Try it:
Reproduce word for word the lines between those holding "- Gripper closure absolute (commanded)" and "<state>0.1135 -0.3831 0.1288", inclusive, and nothing else from the data below.

Supplied material:
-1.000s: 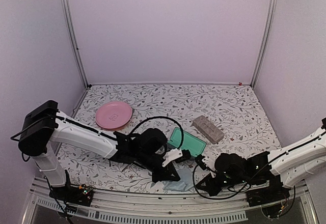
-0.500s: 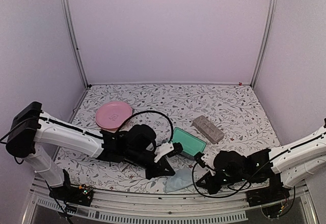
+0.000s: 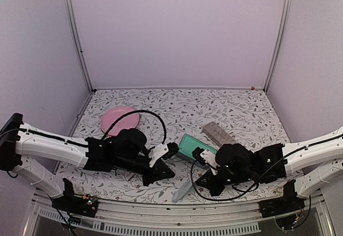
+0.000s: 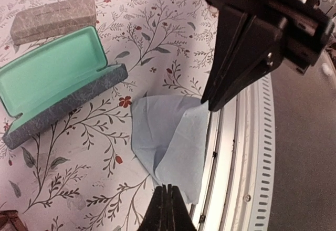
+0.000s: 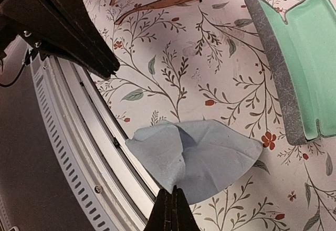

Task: Organize the sunglasses
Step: Pick up the glasses cleaning cloth from the center of the board.

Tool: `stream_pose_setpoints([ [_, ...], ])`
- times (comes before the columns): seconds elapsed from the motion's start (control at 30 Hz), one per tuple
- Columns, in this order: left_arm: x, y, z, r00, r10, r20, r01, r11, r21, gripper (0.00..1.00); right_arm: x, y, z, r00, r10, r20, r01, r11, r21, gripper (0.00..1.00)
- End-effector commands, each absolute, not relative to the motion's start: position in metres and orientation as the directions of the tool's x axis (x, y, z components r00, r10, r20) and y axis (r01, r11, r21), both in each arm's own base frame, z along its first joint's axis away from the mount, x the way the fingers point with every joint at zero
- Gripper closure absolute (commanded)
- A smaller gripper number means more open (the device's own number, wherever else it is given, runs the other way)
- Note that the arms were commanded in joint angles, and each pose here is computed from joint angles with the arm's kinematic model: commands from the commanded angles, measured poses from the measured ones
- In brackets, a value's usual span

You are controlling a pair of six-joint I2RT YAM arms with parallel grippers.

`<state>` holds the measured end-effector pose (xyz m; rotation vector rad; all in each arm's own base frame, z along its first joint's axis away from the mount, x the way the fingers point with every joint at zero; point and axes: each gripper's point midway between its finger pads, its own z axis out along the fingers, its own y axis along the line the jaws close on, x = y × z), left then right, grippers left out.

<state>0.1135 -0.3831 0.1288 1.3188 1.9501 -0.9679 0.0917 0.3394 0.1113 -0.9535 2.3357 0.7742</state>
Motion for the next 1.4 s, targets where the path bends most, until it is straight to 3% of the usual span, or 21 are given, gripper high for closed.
stream_pose_setpoints([
  [0.0, 0.120, -0.379, 0.111, -0.356, 0.518, -0.778, 0.931, 0.272, -0.244, 0.95, 0.088, 0.323, 0.096, -0.626, -0.536, -0.567, -0.749, 0.614, 0.247, 0.98],
  [0.3, 0.117, -0.390, 0.079, -0.378, 0.583, -0.719, 0.926, 0.256, -0.279, 0.84, 0.055, 0.281, 0.045, -0.747, -0.555, -0.367, -0.662, 0.676, 0.325, 0.91],
  [0.37, 0.117, -0.393, 0.074, -0.383, 0.593, -0.708, 0.924, 0.254, -0.287, 0.82, 0.049, 0.276, 0.041, -0.761, -0.552, -0.342, -0.648, 0.678, 0.347, 0.83],
  [0.5, 0.118, -0.398, 0.067, -0.386, 0.606, -0.696, 0.923, 0.252, -0.292, 0.75, 0.051, 0.274, 0.047, -0.774, -0.521, -0.361, -0.631, 0.683, 0.368, 0.55],
  [0.63, 0.117, -0.402, 0.058, -0.399, 0.621, -0.675, 0.917, 0.252, -0.310, 0.71, 0.066, 0.283, 0.066, -0.777, -0.444, -0.447, -0.615, 0.687, 0.386, 0.44],
  [0.87, 0.112, -0.404, 0.047, -0.416, 0.639, -0.647, 0.907, 0.244, -0.342, 0.67, 0.103, 0.294, 0.061, -0.811, -0.356, -0.464, -0.550, 0.736, 0.396, 0.45],
  [1.37, 0.116, -0.388, 0.051, -0.437, 0.616, -0.655, 0.900, 0.299, -0.319, 0.65, 0.137, 0.318, 0.024, -0.815, -0.392, -0.427, -0.542, 0.778, 0.319, 0.51],
])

Answer for this exercise:
- Gripper closure absolute (commanded)
- A smaller gripper number means more open (the device's own number, wherever else it is given, runs the other way)
- Note that the arms were commanded in joint angles, and each pose here is computed from joint angles with the arm's kinematic model: commands from the commanded angles, measured poses from the measured ones
- In brackets, a value's usual span

You are controlling a pair of six-joint I2RT YAM arms with parallel grippers.

`<state>` holds the measured end-effector pose (xyz m; rotation vector rad; all in each arm's own base frame, z along its first joint's axis away from the mount, x the way the fingers point with every joint at zero; point and axes: each gripper's point midway between its finger pads, its own z axis out along the fingers, its own y axis along the line the jaws close on, x = y × z), left then right, grippers left out.

<state>0.1135 -0.3831 0.1288 1.3188 1.9501 -0.9679 0.0917 0.3394 0.1113 -0.9535 2.3357 0.7742</state>

The reply is now complete.